[Tfug] Smoothing curves

Wed Dec 3 02:31:03 MST 2008

Hi, Rich,

> > Ideally, such a filter would be configurable -- to
> > allow its effect to be tailored to the environment
> > (i.e., user + input device) without impacting the
> > recognizer itself.
> 
> > In canvasing the literature, it seems that many
> > recognizers use such a feature.  But, their design
> > seems to be somewhat ad hoc/arbitrary -- there
> > is no *reasoned* explanation for why a particular
> > implementation is chosen over some other (better?)
> > implmentation.  Indeed, even the coefficients used
> > in these filters seem somewhat arbitrary!  It's as
> > if the implementers just "tried something" and
> > didn't even prove to themselves that their particular
> > approach had merit -- let alone being ideal!  :<
> 
> So you're saying there's no research to back up
> these proprietary solutions.

Correct.  It "feels" like they've just "had a problem"
with the data and "massaged it" a bit to lessen it.
I.e., none of the implementations give more than a
cursory mention of the "filtering" applied to the data.
Nor do they justify their particular *choice* of filter!
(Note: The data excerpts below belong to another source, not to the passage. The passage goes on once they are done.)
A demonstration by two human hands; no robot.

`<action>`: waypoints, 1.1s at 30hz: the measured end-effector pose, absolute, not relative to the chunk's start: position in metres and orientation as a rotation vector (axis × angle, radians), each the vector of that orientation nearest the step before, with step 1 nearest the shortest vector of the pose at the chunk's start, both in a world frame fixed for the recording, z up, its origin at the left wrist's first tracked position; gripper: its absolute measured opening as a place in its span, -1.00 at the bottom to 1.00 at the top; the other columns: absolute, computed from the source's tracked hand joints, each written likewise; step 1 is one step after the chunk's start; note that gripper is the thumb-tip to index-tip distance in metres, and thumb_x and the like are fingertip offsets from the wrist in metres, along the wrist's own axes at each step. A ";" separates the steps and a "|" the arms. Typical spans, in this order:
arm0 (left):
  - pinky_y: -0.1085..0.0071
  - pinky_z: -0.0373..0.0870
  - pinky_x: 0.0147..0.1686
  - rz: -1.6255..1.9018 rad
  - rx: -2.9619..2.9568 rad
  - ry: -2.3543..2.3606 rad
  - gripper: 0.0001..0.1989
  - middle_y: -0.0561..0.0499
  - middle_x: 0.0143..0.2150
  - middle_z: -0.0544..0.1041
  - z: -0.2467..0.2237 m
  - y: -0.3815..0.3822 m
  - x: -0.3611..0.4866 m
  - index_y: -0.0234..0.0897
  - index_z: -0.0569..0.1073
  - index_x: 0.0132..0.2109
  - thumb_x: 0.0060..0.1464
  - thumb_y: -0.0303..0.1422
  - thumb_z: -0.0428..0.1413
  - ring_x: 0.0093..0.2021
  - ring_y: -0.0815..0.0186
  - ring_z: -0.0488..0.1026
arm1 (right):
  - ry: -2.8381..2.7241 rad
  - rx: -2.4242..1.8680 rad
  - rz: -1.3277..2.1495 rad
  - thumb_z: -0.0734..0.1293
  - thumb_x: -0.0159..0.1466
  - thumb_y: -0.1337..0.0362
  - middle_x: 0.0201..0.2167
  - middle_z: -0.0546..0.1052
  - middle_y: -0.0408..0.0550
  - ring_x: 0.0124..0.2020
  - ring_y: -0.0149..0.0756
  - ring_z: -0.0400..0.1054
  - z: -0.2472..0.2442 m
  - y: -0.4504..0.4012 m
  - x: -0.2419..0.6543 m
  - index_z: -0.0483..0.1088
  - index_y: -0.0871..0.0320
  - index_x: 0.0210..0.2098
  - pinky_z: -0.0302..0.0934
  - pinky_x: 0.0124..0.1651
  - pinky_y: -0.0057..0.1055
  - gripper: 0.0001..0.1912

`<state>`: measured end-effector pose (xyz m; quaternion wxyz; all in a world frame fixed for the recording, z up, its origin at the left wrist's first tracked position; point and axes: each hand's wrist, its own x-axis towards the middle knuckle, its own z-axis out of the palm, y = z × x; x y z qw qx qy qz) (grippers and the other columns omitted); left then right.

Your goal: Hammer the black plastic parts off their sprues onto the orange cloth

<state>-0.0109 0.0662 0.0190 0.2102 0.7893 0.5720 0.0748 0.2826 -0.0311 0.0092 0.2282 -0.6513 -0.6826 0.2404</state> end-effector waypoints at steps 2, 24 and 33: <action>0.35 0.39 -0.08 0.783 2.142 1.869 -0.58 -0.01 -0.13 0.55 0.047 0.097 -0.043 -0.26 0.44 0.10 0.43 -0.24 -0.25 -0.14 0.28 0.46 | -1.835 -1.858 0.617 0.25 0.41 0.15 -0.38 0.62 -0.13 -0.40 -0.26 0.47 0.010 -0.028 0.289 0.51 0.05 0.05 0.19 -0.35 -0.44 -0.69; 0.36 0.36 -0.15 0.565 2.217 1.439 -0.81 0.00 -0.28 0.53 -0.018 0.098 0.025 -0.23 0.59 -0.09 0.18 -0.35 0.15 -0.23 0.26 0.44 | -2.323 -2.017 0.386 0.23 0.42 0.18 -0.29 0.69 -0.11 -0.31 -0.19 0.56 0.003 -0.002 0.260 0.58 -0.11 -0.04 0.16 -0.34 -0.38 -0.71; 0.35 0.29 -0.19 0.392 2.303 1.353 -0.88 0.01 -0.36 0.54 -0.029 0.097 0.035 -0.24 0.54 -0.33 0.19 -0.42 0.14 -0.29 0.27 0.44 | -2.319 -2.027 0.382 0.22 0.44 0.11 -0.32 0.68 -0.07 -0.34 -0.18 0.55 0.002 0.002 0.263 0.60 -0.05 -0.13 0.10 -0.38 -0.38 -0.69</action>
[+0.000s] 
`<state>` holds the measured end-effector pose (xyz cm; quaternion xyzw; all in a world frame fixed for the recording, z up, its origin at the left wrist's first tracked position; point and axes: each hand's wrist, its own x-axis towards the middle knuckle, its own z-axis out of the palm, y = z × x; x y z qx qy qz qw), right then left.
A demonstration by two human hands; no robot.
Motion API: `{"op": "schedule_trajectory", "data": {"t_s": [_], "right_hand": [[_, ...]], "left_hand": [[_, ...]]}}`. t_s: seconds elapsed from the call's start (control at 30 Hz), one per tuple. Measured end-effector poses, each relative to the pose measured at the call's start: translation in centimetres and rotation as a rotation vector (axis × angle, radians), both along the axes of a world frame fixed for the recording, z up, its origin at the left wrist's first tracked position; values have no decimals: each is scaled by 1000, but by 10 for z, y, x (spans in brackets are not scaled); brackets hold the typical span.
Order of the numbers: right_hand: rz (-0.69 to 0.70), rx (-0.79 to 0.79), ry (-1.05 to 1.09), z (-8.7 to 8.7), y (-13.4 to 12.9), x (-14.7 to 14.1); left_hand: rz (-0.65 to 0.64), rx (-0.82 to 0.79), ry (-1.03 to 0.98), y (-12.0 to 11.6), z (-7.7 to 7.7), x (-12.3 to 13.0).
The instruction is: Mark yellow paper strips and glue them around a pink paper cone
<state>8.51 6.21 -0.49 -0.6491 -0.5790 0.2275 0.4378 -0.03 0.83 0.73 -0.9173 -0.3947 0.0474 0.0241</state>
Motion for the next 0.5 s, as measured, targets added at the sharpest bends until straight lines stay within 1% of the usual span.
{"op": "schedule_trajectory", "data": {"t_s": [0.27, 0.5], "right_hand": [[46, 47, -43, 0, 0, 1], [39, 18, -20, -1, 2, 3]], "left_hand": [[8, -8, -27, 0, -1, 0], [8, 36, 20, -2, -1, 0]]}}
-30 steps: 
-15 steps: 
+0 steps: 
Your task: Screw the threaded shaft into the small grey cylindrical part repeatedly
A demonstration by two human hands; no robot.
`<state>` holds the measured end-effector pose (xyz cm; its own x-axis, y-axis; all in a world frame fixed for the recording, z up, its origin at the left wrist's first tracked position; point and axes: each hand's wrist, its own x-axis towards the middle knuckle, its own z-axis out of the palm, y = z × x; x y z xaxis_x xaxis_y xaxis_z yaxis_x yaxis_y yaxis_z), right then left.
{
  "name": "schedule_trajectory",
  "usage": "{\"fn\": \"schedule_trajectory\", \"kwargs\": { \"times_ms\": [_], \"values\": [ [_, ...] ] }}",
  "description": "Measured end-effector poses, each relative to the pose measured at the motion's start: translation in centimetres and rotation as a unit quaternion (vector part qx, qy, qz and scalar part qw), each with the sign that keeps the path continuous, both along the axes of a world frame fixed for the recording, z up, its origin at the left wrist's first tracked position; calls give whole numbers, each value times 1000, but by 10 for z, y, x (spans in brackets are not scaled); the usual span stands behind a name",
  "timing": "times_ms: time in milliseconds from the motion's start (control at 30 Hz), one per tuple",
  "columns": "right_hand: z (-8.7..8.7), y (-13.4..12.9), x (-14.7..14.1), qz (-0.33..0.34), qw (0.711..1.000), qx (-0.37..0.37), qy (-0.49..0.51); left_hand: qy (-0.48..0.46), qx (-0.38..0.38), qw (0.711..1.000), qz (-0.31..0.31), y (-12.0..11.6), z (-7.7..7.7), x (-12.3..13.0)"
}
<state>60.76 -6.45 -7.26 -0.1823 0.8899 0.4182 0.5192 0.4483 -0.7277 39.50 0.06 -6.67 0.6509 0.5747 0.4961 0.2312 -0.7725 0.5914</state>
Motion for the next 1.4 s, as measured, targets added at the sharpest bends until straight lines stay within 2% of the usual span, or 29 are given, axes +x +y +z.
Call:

Note that (IMO) naively averaging data points in this way
can degrade the data set as it throws away detail (e.g.,
points of intentional high curvature).  This seems like it
would be a real issue as most of these recognizers are
applied to on-line character recognition (and many glyphs
exhibit striking discontinuities in the "path" which are
key to resolving ambiguities between "characters -- like
'5' vs. 'S')

In my case, I'm not trying to match "characters" per se...
but, any filtering would obviously have an impact on the
choice of templates that I support (for the above reason).

> To state the obvious, maybe you
> should look for research papers on the subject.

<grin>  That's what I have done.  I probably have 70 - 80
different papers on just this subject. It is disheartening
to see how this aspect seems to have been universally
ignored in all of them (i.e., lots of hand-waving but no
substance to back it up)

> This is a trivial motion capture problem. There should be
> something in Siggraph or the ACM Transactions on Graphics.
> 
> Another area to research would be digital image
> stabilizing. Drop the inputs -- the feature recognition part
> -- and plunder the raw smoothing algorithm.

I'll do some hunting.  Thanks.

> > Some, for example, simply "average" each point's
> > coordinates with its immediate neighbors.  I.e.,
> >   X = (Xi-1 + Xi + Xi+1) / 3
> >   Y = (Yi-1 + Yi + Yi+1) / 3
> That seems reasonable for testing. I'd have this as a
> control in my research.

But, it's just arbitrary.  Why look at just the immediate
neighbors?  Why give them each equal weight?  Etc.  I'd
like to see an explanation/justification as to why it is
*needed* and why this is the "right" way to approach it.
They offer *neither* :<

> > Others claim to be trying to fit a Gaussian to each
> > by adjusting the weights of neighbors accordingly:
> >   X = (Xi-1)/5 + 3*(Xi)/5 + (Xi+1)/5
> >   X = (Yi-1)/5 + 3*(Yi)/5 + (Yi+1)/5
> > This latter approach, of course, ignores pesky little
> > details like the role of "sigma", etc.
> Evidently they've seen the other implementation and
> decided to "improve" on it, without knowing why.

Exactly.

I see two (at least?) issues that could suggest the need for
some sort of "pre-conditioning" of the data:
- issues related to the capture device (e.g., genuine electrical
  "noise" being induced into the system)
- issues related to the user (e.g., tremor, biomechanical
  aspects, etc.)
I (personally) would fold the first class of problems into a
device driver for the particular input device.  I.e., let the
"virtual device" handle presenting it's data in a "noise free"
manner.

The latter, I believe, should be handled in the recognizer as it
represents an aspect of the input *methodology* that must be
accommodated (as opposed to the input *device*).  For example,
dehooking pen-based gestures, etc.

> > Almost universally, each approaches applies the
> > filter in the time domain instead of in space.
> Hm.
> 
> > I.e.,
> > Pi-1 and P are separated by a fixed amount of *time*
> > as are Pi and Pi+1, etc.  I haven't been able to
> > convince myself that this is correct or incorrect.
> > <frown>  But, neither have the implementers!
>
> You're talking about real-time data.

Yes.  That's the world I work in.  :>

> Temporal smoothing is the simplest implementation.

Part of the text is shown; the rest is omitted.